User-defined split points¶
In some situations, we have defined split points or bins required to satisfy a priori belief, knowledge or business constraint. The OptimalBinning
permits to pass user-defined split points for numerical variables and user-defined bins for categorical variables.
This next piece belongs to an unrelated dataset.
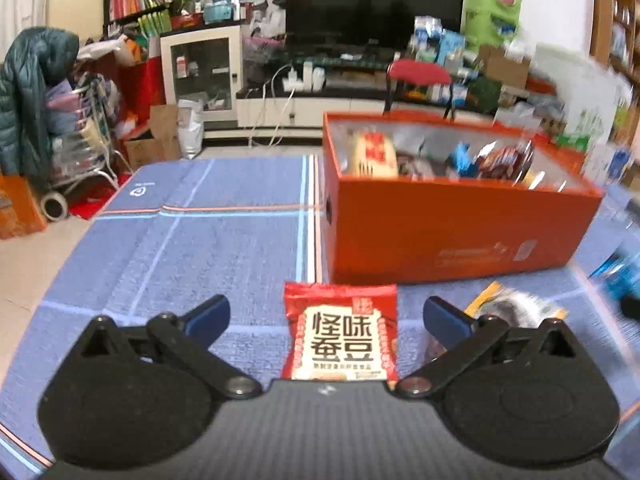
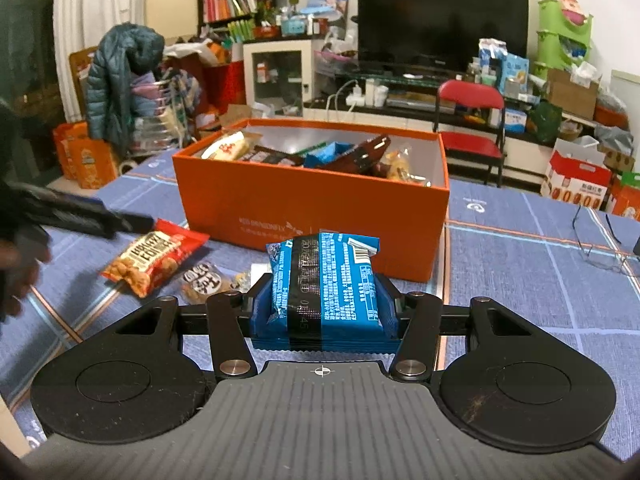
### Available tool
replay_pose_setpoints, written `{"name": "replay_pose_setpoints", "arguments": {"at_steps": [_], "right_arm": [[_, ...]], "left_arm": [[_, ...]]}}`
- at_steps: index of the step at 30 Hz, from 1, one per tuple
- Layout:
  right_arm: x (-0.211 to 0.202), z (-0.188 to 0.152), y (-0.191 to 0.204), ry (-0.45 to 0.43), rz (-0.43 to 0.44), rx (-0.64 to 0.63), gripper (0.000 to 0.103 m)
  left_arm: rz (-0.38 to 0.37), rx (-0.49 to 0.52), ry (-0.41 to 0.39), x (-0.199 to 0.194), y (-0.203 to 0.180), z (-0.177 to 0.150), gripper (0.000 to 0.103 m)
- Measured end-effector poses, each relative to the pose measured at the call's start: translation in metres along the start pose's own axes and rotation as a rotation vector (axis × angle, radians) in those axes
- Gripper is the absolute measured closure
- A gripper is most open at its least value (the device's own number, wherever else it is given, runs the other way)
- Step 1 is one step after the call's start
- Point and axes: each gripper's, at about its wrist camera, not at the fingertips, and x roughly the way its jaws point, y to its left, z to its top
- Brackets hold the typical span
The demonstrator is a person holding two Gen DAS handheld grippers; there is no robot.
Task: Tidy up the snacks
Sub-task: 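Carry the red bag and blue bar over the orange box and release both, then grasp the round cookie packet with the left tool while the right tool grasps the yellow-white packet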
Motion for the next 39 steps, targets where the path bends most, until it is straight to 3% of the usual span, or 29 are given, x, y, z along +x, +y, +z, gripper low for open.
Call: {"name": "replay_pose_setpoints", "arguments": {"at_steps": [3,5,7,10,14,17,24,30,33,35,37,38,39], "right_arm": [[-0.003,0.001,-0.003,-0.006,0.005,0.007,0.064],[-0.004,0.003,-0.006,-0.010,0.008,0.019,0.064],[-0.007,0.006,-0.008,-0.019,0.014,0.026,0.064],[-0.013,0.009,-0.006,-0.034,0.016,0.014,0.064],[-0.021,0.017,-0.008,-0.064,0.009,0.017,0.064],[-0.028,0.025,-0.008,-0.092,-0.005,0.008,0.064],[-0.016,0.071,-0.023,-0.131,-0.035,0.012,0.064],[0.037,0.128,-0.043,-0.105,-0.055,0.046,0.064],[0.066,0.143,-0.047,-0.077,-0.079,0.039,0.064],[0.085,0.148,-0.052,-0.030,-0.095,0.029,0.062],[0.092,0.150,-0.057,-0.004,-0.092,0.041,0.042],[0.084,0.149,-0.058,-0.035,-0.096,0.046,0.030],[0.072,0.145,-0.059,-0.079,-0.097,0.041,0.026]], "left_arm": [[-0.017,0.034,0.043,0.015,-0.011,-0.005,0.001],[0.036,0.071,0.070,0.028,-0.014,-0.011,0.001],[0.026,0.041,0.105,0.037,-0.009,-0.018,0.003],[0.017,0.019,0.089,0.034,-0.006,-0.020,0.038],[0.001,0.041,0.076,0.024,-0.009,-0.014,0.045],[-0.015,0.046,0.024,0.002,-0.008,-0.008,0.045],[-0.083,0.036,-0.126,-0.052,-0.010,0.051,0.045],[-0.097,0.048,-0.174,-0.016,-0.052,0.125,0.045],[-0.093,0.061,-0.159,0.014,-0.075,0.143,0.042],[-0.083,0.105,-0.133,0.030,-0.089,0.146,0.014],[-0.046,0.110,-0.179,0.025,-0.089,0.140,0.002],[-0.039,0.094,-0.208,0.016,-0.086,0.136,0.001],[-0.049,0.079,-0.227,0.008,-0.082,0.133,0.001]]}}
The supplied information is used as a pre-binning, disallowing any pre-binning method set by the user. Furthermore, version 0.5.0 introduces user_splits_fixed
parameter, to allow the user to fix some user-defined splits, so these
must appear in the solution.
Example numerical variable:
[50]:
user_splits = [ 14, 15, 16, 17, 20, 21, 22, 27]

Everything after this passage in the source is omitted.